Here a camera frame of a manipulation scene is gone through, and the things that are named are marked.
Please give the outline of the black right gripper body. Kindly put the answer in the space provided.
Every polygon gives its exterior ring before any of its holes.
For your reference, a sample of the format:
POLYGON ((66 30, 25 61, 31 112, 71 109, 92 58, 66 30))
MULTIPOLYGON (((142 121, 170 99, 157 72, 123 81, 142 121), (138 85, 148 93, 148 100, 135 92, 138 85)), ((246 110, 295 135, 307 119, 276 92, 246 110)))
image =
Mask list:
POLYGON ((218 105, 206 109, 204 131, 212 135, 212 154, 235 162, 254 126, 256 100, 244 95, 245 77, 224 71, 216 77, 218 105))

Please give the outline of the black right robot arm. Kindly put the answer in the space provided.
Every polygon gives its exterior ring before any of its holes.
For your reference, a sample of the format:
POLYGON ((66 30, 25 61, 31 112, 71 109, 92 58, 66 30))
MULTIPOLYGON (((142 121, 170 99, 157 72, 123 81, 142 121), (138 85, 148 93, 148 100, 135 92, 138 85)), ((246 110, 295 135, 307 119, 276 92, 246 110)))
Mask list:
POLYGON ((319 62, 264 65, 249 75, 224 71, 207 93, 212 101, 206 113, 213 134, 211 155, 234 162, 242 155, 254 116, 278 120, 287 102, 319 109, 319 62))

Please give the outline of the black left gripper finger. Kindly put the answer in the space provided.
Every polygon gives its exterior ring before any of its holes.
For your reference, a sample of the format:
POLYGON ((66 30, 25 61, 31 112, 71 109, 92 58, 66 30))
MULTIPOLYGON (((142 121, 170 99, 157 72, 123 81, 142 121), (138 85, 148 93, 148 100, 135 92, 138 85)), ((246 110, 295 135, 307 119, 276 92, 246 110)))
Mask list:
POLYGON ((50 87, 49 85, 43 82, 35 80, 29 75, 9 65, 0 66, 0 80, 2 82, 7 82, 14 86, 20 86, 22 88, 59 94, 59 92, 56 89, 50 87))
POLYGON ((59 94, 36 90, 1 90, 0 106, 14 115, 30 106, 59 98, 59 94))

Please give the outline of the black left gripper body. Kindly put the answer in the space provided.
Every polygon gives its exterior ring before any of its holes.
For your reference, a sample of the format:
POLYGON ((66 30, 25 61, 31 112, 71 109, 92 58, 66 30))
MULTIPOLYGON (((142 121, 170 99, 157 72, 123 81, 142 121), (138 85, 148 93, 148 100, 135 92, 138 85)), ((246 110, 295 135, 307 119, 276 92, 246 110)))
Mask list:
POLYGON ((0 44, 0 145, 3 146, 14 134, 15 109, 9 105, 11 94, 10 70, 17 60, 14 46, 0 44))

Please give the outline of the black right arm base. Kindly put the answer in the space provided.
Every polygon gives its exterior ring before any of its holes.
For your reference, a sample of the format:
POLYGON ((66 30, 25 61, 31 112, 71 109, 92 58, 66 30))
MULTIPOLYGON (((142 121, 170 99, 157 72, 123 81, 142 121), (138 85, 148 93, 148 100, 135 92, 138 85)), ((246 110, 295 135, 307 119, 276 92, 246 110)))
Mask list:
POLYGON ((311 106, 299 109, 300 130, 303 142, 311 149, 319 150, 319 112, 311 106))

▬▬▬▬▬▬

Would you repeat the records above without any changes?

Here a camera frame of a manipulation scene is gone through, and the things that are named are marked.
Please give the outline of the black right gripper body. Kindly put the answer in the space provided.
Every polygon gives its exterior ring before any of its holes.
For your reference, a sample of the format:
POLYGON ((66 30, 25 61, 31 112, 71 109, 92 58, 66 30))
MULTIPOLYGON (((142 121, 170 99, 157 72, 123 81, 142 121), (138 85, 148 93, 148 100, 135 92, 138 85)), ((246 110, 295 135, 307 119, 276 92, 246 110)))
image =
Mask list:
POLYGON ((218 105, 206 109, 204 131, 212 135, 212 154, 235 162, 254 126, 256 100, 244 95, 245 77, 224 71, 216 77, 218 105))

Please give the outline of the black right robot arm. Kindly put the answer in the space provided.
Every polygon gives its exterior ring before any of its holes.
For your reference, a sample of the format:
POLYGON ((66 30, 25 61, 31 112, 71 109, 92 58, 66 30))
MULTIPOLYGON (((142 121, 170 99, 157 72, 123 81, 142 121), (138 85, 148 93, 148 100, 135 92, 138 85)), ((246 110, 295 135, 307 119, 276 92, 246 110)))
Mask list:
POLYGON ((319 62, 264 65, 249 75, 224 71, 207 93, 212 101, 206 113, 213 134, 211 155, 234 162, 242 155, 254 116, 278 120, 287 102, 319 109, 319 62))

Please give the outline of the black left gripper finger. Kindly put the answer in the space provided.
Every polygon gives its exterior ring before any of its holes.
For your reference, a sample of the format:
POLYGON ((66 30, 25 61, 31 112, 71 109, 92 58, 66 30))
MULTIPOLYGON (((142 121, 170 99, 157 72, 123 81, 142 121), (138 85, 148 93, 148 100, 135 92, 138 85)), ((246 110, 295 135, 307 119, 276 92, 246 110)))
Mask list:
POLYGON ((50 87, 49 85, 43 82, 35 80, 29 75, 9 65, 0 66, 0 80, 2 82, 7 82, 14 86, 20 86, 22 88, 59 94, 59 92, 56 89, 50 87))
POLYGON ((59 94, 36 90, 1 90, 0 106, 14 115, 30 106, 59 98, 59 94))

Please give the outline of the black left gripper body. Kindly put the answer in the space provided.
Every polygon gives its exterior ring before any of its holes.
For your reference, a sample of the format:
POLYGON ((66 30, 25 61, 31 112, 71 109, 92 58, 66 30))
MULTIPOLYGON (((142 121, 170 99, 157 72, 123 81, 142 121), (138 85, 148 93, 148 100, 135 92, 138 85)), ((246 110, 295 135, 307 119, 276 92, 246 110)))
Mask list:
POLYGON ((0 44, 0 145, 3 146, 14 134, 15 109, 9 105, 11 94, 10 70, 17 60, 14 46, 0 44))

Please give the outline of the black right arm base. Kindly put the answer in the space provided.
Every polygon gives its exterior ring before any of its holes.
For your reference, a sample of the format:
POLYGON ((66 30, 25 61, 31 112, 71 109, 92 58, 66 30))
MULTIPOLYGON (((142 121, 170 99, 157 72, 123 81, 142 121), (138 85, 148 93, 148 100, 135 92, 138 85)), ((246 110, 295 135, 307 119, 276 92, 246 110)))
Mask list:
POLYGON ((311 106, 299 109, 300 130, 303 142, 311 149, 319 150, 319 112, 311 106))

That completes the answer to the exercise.